# Task instructions
For this exercise, copy out each line of the material below that includes "kindly".

┄┄┄┄┄┄┄┄┄┄┄┄┄┄┄┄┄┄┄┄

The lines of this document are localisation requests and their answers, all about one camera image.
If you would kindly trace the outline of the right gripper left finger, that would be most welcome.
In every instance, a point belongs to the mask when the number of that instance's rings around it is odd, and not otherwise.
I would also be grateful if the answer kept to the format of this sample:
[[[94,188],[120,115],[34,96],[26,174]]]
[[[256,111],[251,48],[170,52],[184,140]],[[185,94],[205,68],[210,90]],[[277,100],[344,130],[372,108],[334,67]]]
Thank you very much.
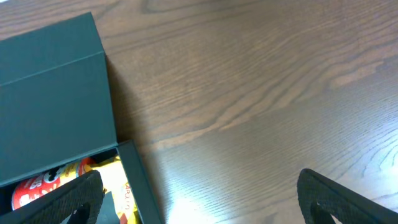
[[[104,198],[103,182],[97,170],[1,216],[2,224],[96,223]]]

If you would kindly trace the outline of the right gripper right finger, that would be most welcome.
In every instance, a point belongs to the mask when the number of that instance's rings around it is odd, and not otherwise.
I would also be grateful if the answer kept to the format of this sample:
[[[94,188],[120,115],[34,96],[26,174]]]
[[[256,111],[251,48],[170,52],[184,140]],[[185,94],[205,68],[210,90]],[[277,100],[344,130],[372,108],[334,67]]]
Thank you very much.
[[[395,224],[397,213],[315,172],[302,169],[298,204],[306,224]]]

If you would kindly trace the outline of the dark green gift box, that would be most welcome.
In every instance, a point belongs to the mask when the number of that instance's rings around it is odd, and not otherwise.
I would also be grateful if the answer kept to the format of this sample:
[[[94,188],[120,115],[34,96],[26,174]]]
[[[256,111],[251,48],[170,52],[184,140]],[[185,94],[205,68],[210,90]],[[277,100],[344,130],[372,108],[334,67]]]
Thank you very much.
[[[1,41],[1,216],[23,180],[120,156],[140,223],[162,223],[136,144],[116,135],[106,54],[91,13]],[[96,223],[120,223],[111,193]]]

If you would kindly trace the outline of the yellow brown chocolate snack packet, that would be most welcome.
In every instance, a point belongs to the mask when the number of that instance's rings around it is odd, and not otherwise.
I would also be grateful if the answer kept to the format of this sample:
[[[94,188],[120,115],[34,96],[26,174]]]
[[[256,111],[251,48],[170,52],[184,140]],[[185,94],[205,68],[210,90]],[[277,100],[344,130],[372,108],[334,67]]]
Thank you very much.
[[[101,175],[103,188],[111,193],[114,209],[120,224],[139,224],[139,212],[127,180],[120,156],[114,156],[99,164],[84,165],[85,171],[97,170]]]

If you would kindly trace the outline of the red Pringles can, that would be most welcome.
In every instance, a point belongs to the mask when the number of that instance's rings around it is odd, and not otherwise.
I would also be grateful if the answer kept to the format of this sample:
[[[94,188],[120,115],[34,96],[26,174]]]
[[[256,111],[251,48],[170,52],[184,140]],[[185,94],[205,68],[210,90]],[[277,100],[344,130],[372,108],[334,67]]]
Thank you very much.
[[[59,188],[89,171],[85,166],[94,164],[91,158],[50,169],[40,175],[20,182],[12,194],[11,206],[13,210],[31,203],[41,196]]]

┄┄┄┄┄┄┄┄┄┄┄┄┄┄┄┄┄┄┄┄

# Solution for this task
If you would kindly trace the outline of the right gripper left finger, that would be most welcome.
If you would kindly trace the outline of the right gripper right finger, that would be most welcome.
If you would kindly trace the outline of the dark green gift box, that would be most welcome.
If you would kindly trace the outline of the yellow brown chocolate snack packet, that would be most welcome.
If you would kindly trace the outline of the red Pringles can, that would be most welcome.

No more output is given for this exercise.